Twenty-eight major silk exporters have formed a group to watch and coordinate silk exports, especially silk fabric exports to India.
The companies also issued a statement, appealing to companies in the industry to stop bad practices in the export business.
The group was set up voluntarily by export companies after a national conference on silk exports held in Chengdu, the capital city of southwest China's Sichuan Province, earlier this month, according to an official from the Silk Branch of the Chinese Chamber of Commerce for Textile Import & Export.
A major concern behind the coordinating group is that India, a key silk export destination, is contemplating beginning anti-dumping investigations into China's silk fabric exports, said the official, who declined to be named.
China's silk fabric exports totaled 182 million meters from January to November last year, with a value of US$368 million. Among them, 81.4 million meters, valued at US$135 million, were exported to India. The volume and value to India rose by 42.45 percent and 75.2 percent respectively.
The country now has 193 silk exporters and 68 of them have silk export business with India.
The 28 companies attending the group account for 69 and 79 percent of the total silk exports to the world and India respectively.
The first task for the group is to stop the behavior of issuing lower-valued invoices to Indian importers, which enable them to avoid paying tax, the official said.
The Indian silk fabric manufacturers had many complaints about the illegal behaviors of Chinese companies which were favored by Indian importers. These manufacturers, who also have concerns about China's low prices, are appealing to the Indian Government to impose anti-dumping duties on Chinese silk fabric.
The Indian Commerce Ministry has set a base price of US$27.98 per kilogram for Chinese imports of mulberry raw silk of 2A grade and below since July 2003. It made the decision because Chinese companies were ruled to be dumping. The anti-dumping duty, unless reviewed, will last for five years.

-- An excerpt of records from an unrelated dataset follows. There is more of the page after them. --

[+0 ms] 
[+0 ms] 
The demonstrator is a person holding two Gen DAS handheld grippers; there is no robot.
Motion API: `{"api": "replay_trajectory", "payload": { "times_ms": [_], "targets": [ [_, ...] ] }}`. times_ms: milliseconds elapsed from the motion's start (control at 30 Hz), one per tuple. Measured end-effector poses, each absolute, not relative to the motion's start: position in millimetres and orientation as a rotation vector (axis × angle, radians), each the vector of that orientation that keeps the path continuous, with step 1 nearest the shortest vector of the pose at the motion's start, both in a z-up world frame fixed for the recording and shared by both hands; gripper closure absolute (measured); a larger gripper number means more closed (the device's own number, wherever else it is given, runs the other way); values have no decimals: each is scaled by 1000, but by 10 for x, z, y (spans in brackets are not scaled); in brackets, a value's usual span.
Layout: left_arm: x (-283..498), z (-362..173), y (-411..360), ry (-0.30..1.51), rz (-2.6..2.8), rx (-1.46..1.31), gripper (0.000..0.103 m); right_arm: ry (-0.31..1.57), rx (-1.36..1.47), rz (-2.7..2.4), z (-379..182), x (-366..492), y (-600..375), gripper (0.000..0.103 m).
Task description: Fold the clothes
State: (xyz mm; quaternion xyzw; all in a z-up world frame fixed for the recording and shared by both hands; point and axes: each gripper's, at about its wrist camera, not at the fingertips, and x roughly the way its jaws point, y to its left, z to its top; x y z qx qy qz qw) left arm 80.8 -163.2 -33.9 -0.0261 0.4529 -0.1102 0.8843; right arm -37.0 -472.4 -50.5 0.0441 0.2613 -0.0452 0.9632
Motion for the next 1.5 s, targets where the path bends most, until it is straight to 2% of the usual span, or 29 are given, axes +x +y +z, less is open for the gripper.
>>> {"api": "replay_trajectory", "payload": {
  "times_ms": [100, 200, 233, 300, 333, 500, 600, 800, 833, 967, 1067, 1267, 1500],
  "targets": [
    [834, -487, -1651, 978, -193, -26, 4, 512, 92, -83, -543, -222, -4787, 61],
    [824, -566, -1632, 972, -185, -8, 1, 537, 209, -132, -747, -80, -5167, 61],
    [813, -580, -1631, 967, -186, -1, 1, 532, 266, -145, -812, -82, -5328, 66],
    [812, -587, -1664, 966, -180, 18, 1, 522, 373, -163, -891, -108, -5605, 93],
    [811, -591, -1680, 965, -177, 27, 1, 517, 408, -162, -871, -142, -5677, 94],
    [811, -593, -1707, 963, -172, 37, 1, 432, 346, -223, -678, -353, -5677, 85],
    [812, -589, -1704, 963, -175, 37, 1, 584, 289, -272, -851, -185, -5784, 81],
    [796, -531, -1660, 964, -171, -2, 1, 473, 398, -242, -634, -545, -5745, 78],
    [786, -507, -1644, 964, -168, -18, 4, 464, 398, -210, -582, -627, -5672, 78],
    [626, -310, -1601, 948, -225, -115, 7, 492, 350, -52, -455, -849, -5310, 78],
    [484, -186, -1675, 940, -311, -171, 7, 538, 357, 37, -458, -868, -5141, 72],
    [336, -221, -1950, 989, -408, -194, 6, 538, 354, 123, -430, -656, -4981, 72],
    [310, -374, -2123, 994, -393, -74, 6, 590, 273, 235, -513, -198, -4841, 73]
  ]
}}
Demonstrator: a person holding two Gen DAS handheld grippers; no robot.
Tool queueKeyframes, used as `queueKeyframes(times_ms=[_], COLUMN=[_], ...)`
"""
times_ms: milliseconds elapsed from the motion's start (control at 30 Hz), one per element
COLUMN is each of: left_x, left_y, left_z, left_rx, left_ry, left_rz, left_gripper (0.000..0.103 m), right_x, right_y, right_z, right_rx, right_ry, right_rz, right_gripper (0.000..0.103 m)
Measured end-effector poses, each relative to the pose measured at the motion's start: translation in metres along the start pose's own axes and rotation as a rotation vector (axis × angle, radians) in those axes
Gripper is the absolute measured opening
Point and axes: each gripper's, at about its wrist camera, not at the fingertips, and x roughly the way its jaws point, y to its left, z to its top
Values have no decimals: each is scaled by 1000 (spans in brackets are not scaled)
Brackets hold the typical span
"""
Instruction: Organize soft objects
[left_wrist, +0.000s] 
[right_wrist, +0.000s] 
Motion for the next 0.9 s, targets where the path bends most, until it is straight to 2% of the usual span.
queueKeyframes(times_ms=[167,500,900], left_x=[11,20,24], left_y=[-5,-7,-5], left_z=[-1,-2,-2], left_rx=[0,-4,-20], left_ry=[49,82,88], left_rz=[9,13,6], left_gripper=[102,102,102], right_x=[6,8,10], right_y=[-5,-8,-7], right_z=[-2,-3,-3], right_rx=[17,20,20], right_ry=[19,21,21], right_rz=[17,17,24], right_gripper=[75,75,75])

The anti-dumping duty paid off and successfully blocked Chinese imports. As a result, Chinese companies increased other silk exports to India, such as silk fabric and the prices became lower and lower in the competition.
The Indian manufacturers claimed Chinese silk fabric is being dumped in the country at around US$1-1.5 per meter, half the price at which Indian silks sell.
As India refuses to grant China market economy status, an item used in judging anti-dumping cases, the possibility for Chinese companies of winning is slim, the official said. And lower-valued invoices were further evidence against Chinese silk fabric exporters.
The 28 companies, including some big names such as Cathaya and Soho, said they will take more steps to address the problems.
While doing so, they also asked the chamber to visit India and lobby local manufacturers, the official said.
The quota-lifting has created more business opportunities for the industry, the official said, but the 28 companies recognize that it is a big question for them to ensure good business order.
The co-ordination group will be a useful organization to solve increasing problems in China's textile trade, which may face growing friction in the quota-free period, the official said.
Another six co-ordination groups formed by about 50 major textile exporters were up last month to police export orders through self-discipline.
The six panels oversee six categories of textiles: Knitted shirts, non-knitted shirts, trousers, underwear, cotton sheets and socks. The six categories were chosen as they are the areas the United States is considering safeguarding for fears the domestic market could be hurt.